Sure, you can study state laws, guidelines, primers, and courses, which, of course, helps you learn, but if you don't get an opportunity to apply your knowledge repeatedly, you're just going to forget it.
To me, that's the challenge with starting out in general notary work (GNW).
First, it takes longer to build your business and get volume because you have to build relationships, advertise, and optimize your digital presence.
Second, literally any human being in the world can create a document that requires notarization all willy-nilly. So if you're just starting out, you run the risk of stepping into all kinds of unusual situations that you may not have prepared for.
To piggyback on that challenge, because GNW appointments are sporadic at first, you'll have lots of one-off appointments. Maybe you'll have a handwritten letter one day, then a power of attorney the next. The following week, maybe you'll get a Last Will and Testament. Then later, you get an auto title.
At that rate, it takes awhile to develop acumen for the work. Yes, it is possible, and there are thousands of notaries that have done things this way, especially since loan signings are a relatively new addition to the industry.
But I think you can leverage loan signings to help you become a great notary too.
When you really look at a loan package, what is it? Just a stack of papers. Most of them are not notarized, and some of them are.
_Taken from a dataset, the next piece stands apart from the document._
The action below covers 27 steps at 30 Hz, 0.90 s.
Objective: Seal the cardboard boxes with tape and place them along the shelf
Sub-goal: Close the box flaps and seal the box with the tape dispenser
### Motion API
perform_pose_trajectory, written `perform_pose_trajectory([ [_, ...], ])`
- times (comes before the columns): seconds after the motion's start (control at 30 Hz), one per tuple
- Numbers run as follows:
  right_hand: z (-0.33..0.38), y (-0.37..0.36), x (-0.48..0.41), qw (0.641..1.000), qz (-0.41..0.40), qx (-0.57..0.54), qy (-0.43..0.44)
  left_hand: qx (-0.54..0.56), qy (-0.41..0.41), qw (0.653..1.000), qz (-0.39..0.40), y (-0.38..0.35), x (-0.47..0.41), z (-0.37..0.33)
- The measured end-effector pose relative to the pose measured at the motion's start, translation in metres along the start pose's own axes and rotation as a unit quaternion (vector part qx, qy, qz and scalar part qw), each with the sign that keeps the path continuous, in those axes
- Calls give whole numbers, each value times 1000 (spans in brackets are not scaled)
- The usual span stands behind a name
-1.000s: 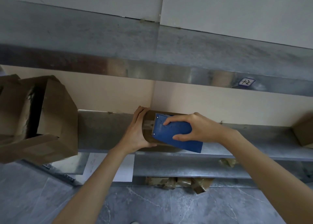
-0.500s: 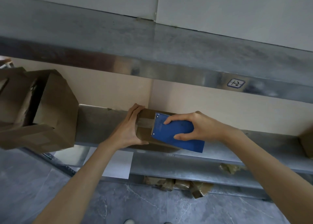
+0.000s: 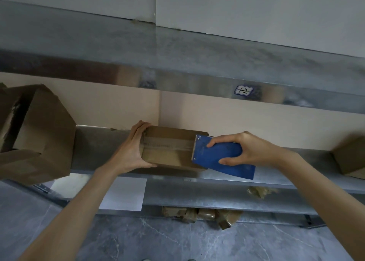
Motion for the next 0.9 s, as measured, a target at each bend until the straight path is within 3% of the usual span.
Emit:
perform_pose_trajectory([
  [0.37, -16, 17, 33, 999, -29, 15, -8, -9, 11, 1000, 3, 4, 2, -8],
  [0.6, -14, 33, 23, 996, -73, 42, -7, -34, 69, 995, 56, 6, -3, -5],
  [0.9, -27, 24, 2, 997, -63, 47, -12, 44, 90, 992, 81, 2, -3, 6],
])
Point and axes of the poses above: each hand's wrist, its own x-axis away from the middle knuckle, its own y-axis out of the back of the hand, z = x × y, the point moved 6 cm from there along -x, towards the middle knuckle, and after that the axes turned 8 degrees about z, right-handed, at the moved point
These notarized documents are things like mortgages, Deeds of Trust, other deeds, affidavits of this or that, powers of attorney...
The same documents that you'll likely run across in your life in general notary work too.
But the value of loan signings is you get to see a lot of them, consistently and repetitively, so you build the expertise as a notary, no matter what the document is.
Loan signings give you an opportunity to exercise your knowledge, a lot.
Hear that loud and clear, because the advocates for becoming a good GNW notary, and myself, have the same message: your appointments give you a chance to exercise your knowledge.
Knowledge - you have to have that knowledge first. You must be trained, or take it upon yourself to learn, what your responsibilities are as a Notary Public. This work is too important.
Don’t wing it.
Just because your state doesn't require training, or a test to become a Notary Public, doesn't mean you shouldn't take this work seriously.
Fortunes are literally transferred with the swipe of your pen and the stamp of your seal.
With these documents you will notarize, people grant rights to others that can literally make life and death decisions for them.
This work matters.
You owe it to yourself, and to the public you serve, to know your stuff. Become the expert notary in your area. Sure, it takes time and experience to get there, but strive for it. We need you!
Resources For Becoming an Expert Notary Public:
In the end, if you prioritize your training and notarial responsibilities, it really shouldn't matter which you start first- General Notary Work or loan signings. Part of the integrity of the office you hold as a Notary Public is understanding what you can do, and what you can't do. Your responsibilities in both arenas, doing the standard work of a Notary Public, or acting as a Notary Public during a loan signing, are the same.
Embrace your role and responsibilities, get proper training, and become the expert Notary Public this industry, and your customers, crave.